Could the records be returned exactly, with the pictures left out?

* Available data *

+-------+

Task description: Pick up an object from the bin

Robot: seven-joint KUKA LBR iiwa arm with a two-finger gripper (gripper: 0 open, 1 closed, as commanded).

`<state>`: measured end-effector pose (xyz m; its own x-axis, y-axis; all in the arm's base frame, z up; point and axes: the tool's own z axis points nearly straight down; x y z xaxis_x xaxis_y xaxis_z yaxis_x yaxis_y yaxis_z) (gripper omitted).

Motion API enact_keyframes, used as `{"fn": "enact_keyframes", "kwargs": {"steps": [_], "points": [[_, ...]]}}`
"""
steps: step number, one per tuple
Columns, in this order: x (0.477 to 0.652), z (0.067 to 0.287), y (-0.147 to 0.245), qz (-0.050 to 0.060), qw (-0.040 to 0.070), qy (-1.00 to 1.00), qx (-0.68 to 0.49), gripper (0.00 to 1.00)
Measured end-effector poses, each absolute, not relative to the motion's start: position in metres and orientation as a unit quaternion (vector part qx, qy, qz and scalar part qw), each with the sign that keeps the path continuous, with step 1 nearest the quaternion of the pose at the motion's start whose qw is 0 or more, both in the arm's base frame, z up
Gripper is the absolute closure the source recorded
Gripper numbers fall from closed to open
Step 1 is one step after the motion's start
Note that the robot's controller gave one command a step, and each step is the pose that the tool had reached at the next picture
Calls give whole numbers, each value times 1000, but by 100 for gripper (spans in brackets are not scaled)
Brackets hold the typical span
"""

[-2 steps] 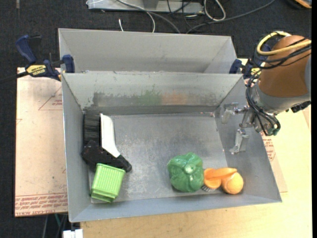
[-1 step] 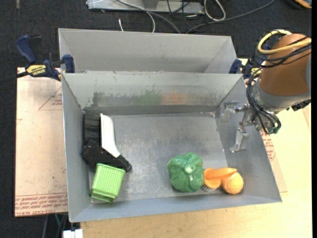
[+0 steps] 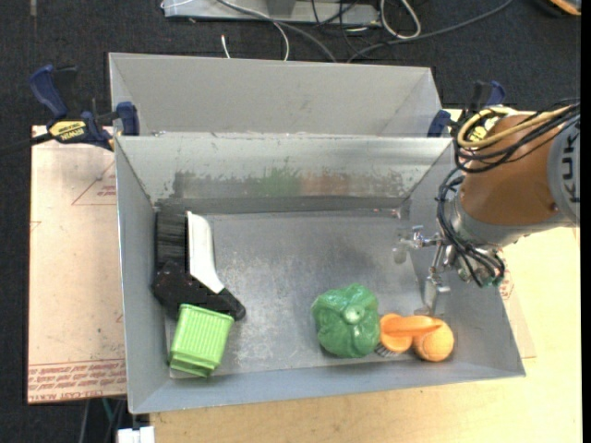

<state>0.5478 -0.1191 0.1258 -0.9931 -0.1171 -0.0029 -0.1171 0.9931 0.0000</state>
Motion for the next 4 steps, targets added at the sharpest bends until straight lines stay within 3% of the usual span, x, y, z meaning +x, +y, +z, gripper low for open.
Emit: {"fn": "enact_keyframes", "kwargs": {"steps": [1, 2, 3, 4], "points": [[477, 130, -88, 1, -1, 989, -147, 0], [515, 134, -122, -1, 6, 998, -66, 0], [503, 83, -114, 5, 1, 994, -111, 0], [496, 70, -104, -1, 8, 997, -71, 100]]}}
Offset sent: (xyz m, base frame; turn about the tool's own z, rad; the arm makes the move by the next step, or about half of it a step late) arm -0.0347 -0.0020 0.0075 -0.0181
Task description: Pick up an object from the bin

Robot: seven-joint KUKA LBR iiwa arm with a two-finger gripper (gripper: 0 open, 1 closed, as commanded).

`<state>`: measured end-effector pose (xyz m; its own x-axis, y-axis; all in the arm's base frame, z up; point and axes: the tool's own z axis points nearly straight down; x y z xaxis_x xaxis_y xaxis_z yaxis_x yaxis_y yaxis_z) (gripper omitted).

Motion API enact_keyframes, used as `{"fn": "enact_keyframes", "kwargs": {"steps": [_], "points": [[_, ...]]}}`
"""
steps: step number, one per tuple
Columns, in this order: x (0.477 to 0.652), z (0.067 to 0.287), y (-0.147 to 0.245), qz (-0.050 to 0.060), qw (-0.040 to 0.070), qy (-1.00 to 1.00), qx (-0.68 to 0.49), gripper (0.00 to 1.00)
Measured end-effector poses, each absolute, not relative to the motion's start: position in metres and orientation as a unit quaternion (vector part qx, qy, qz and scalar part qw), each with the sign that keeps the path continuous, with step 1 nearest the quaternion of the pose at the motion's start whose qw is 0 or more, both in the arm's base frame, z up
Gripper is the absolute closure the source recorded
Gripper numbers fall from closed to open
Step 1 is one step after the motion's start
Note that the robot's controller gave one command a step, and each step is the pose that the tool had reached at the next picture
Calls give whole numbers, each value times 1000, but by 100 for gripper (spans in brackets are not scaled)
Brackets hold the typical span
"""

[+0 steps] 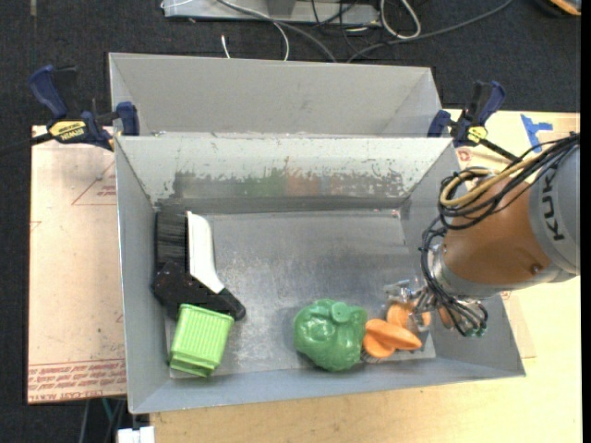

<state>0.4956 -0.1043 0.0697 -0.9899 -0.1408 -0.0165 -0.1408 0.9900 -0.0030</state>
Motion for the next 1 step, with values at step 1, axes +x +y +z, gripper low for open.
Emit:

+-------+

* Result of this task *
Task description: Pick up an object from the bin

Robot: seven-joint KUKA LBR iiwa arm with a two-finger gripper (gripper: 0 open, 1 closed, as commanded).

`<state>`: measured end-effector pose (xyz m; its own x-axis, y-axis; all in the arm's base frame, z up; point and axes: the tool's own z axis points nearly straight down; x y z xaxis_x xaxis_y xaxis_z yaxis_x yaxis_y yaxis_z) (gripper omitted).

Motion API enact_keyframes, used as `{"fn": "enact_keyframes", "kwargs": {"steps": [_], "points": [[_, ...]]}}`
"""
steps: step number, one per tuple
Columns, in this order: x (0.477 to 0.652), z (0.067 to 0.287), y (-0.147 to 0.245), qz (-0.050 to 0.060), qw (-0.040 to 0.070), qy (-1.00 to 1.00), qx (-0.68 to 0.49), gripper (0.00 to 1.00)
Measured end-effector poses, each absolute, not relative to the motion's start: position in metres and orientation as a unit quaternion (vector part qx, qy, qz and scalar part qw), each with the sign that keeps the path continuous, with step 1 nearest the quaternion of the pose at the motion's start whose qw is 0 or more, both in the arm's base frame, z up
Gripper is the absolute closure the source recorded
Gripper numbers fall from closed to open
Step 1 is one step after the motion's start
Note that the robot's controller gave one command a step, and each step is the pose that the tool had reached at the next picture
Calls give whole numbers, each value times 1000, but by 100 for gripper (spans in brackets are not scaled)
Brackets hold the typical span
"""

[-2 steps] 
[-1 step] 
[+0 steps] 

<state>0.5478 -0.1191 0.1258 -0.9931 -0.1171 -0.0029 -0.1171 0.9931 0.0000</state>
Motion for the next 4 steps, targets added at the sharpest bends until straight lines stay within 3% of the usual span, x, y, z meaning +x, +y, +z, gripper low for open.
Emit: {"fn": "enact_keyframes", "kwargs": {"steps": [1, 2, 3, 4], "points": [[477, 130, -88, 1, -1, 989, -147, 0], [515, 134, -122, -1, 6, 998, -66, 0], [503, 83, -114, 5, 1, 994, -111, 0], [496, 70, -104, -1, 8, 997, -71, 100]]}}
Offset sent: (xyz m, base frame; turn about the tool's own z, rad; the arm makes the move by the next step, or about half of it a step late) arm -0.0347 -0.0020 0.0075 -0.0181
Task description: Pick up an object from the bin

Robot: seven-joint KUKA LBR iiwa arm with a two-finger gripper (gripper: 0 open, 1 closed, as commanded).

`<state>`: measured end-effector pose (xyz m; its own x-axis, y-axis; all in the arm's base frame, z up; point and axes: the tool's own z axis points nearly straight down; x y z xaxis_x xaxis_y xaxis_z yaxis_x yaxis_y yaxis_z) (gripper omitted).

Motion API enact_keyframes, used as `{"fn": "enact_keyframes", "kwargs": {"steps": [_], "points": [[_, ...]]}}`
"""
steps: step number, one per tuple
Columns, in this order: x (0.477 to 0.652), z (0.067 to 0.287), y (-0.147 to 0.245), qz (-0.050 to 0.060), qw (-0.040 to 0.070), qy (-1.00 to 1.00), qx (-0.68 to 0.49), gripper (0.00 to 1.00)
Measured end-effector poses, each absolute, not relative to the motion's start: position in metres and orientation as a unit quaternion (vector part qx, qy, qz and scalar part qw), each with the sign that keeps the path continuous, with step 1 nearest the quaternion of the pose at the motion's start whose qw is 0 or more, both in the arm's base frame, z up
Gripper is the absolute closure the source recorded
Gripper numbers fall from closed to open
Step 1 is one step after the motion's start
Note that the robot's controller gave one command a step, and each step is the pose that the tool had reached at the next picture
Calls give whole numbers, each value times 1000, but by 100 for gripper (spans in brackets are not scaled)
Brackets hold the typical span
"""

[+0 steps] 

<state>0.4956 -0.1043 0.0697 -0.9899 -0.1408 -0.0165 -0.1408 0.9900 -0.0030</state>
Motion for the next 1 step, with values at step 1, axes +x +y +z, gripper low for open.
Emit:

The exercise is complete.